Closed GoogleCodeExporter closed 9 years ago
What was the locale setting when you created the archive on FreeBSD?
Can you upload a small example of such an archive?
Original comment by kientzle@gmail.com
on 1 Feb 2011 at 4:36
Here two examples attached:
1) tar.gz - created on FreeBSD with charset koi8-r
2) zip - created on Windows with OEM codepage 866
More detail about archives and examples of incorrect charsets.
1) Here steps to create archive on freebsd 8.1
========================================
> setenv | egrep "CHAR|LANG"
LANG=ru_RU.KOI8-R
MM_CHARSET=KOI8-R
> ll tmp
total 6
-rw-r--r-- 1 rs user 6 31 янв 20:30 ПРИВЕТ_upcase.txt
-rw-r--r-- 1 rs user 6 31 янв 20:26 hello.txt
-rw-r--r-- 1 rs user 6 31 янв 20:43 привет_lowcase.txt
> bsdtar cyvf tmp.tar.gz tmp
a tmp
a tmp/привет_lowcase.txt
a tmp/hello.txt
a tmp/ПРИВЕТ_upcase.txt
> bsdtar tf tmp.tar.gz
tmp/
tmp/привет_lowcase.txt
tmp/hello.txt
tmp/ПРИВЕТ_upcase.txt
========================================
bsdtar used on freebsd is from freebsd release.

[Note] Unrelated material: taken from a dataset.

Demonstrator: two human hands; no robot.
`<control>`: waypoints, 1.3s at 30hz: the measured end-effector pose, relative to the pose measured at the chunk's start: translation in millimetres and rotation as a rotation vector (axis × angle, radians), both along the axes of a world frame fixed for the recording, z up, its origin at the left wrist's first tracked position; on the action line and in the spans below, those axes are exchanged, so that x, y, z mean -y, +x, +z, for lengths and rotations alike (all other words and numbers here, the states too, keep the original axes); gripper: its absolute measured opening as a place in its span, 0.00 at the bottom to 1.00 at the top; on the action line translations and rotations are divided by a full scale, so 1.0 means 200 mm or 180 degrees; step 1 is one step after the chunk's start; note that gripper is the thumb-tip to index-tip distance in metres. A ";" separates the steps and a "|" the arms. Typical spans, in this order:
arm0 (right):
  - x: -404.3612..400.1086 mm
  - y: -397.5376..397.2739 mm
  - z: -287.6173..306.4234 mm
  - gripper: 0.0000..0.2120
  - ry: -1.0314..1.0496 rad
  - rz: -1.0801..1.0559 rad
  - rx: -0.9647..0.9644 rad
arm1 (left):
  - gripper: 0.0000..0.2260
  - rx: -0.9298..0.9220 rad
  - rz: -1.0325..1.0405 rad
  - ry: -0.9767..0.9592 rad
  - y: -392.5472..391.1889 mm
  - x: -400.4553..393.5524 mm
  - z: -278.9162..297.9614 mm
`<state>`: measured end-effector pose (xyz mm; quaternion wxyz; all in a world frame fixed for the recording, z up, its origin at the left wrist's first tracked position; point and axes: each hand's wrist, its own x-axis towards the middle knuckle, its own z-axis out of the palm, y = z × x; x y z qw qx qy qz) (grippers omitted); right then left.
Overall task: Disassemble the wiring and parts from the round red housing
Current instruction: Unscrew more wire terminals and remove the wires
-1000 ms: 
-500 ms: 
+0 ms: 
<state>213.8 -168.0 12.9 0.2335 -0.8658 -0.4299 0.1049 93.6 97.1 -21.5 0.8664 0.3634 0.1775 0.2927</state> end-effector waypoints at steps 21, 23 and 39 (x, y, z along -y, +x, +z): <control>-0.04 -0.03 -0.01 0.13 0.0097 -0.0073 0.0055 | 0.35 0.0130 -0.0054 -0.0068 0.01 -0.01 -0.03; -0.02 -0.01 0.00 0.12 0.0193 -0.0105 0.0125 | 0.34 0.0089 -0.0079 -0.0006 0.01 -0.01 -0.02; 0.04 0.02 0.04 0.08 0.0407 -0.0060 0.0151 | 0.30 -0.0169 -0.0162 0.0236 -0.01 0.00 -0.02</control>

On windows with manually build of bsdtar (trunk / revision 2953):
========================================
E:\devel\_oss\archivepp>bsdtar tf tmp.tar.gz
tmp/
tmp/?OE?AO_lowcase.txt
tmp/hello.txt
tmp/?oe?ao_upcase.txt
========================================
I don't know about, PaxHeader folder in tar archive, but if it is meta
information then it is incorrect. The files is utf-8 encoded data, and it has
field "path" which has names converted to utf-8 from wrong codepage.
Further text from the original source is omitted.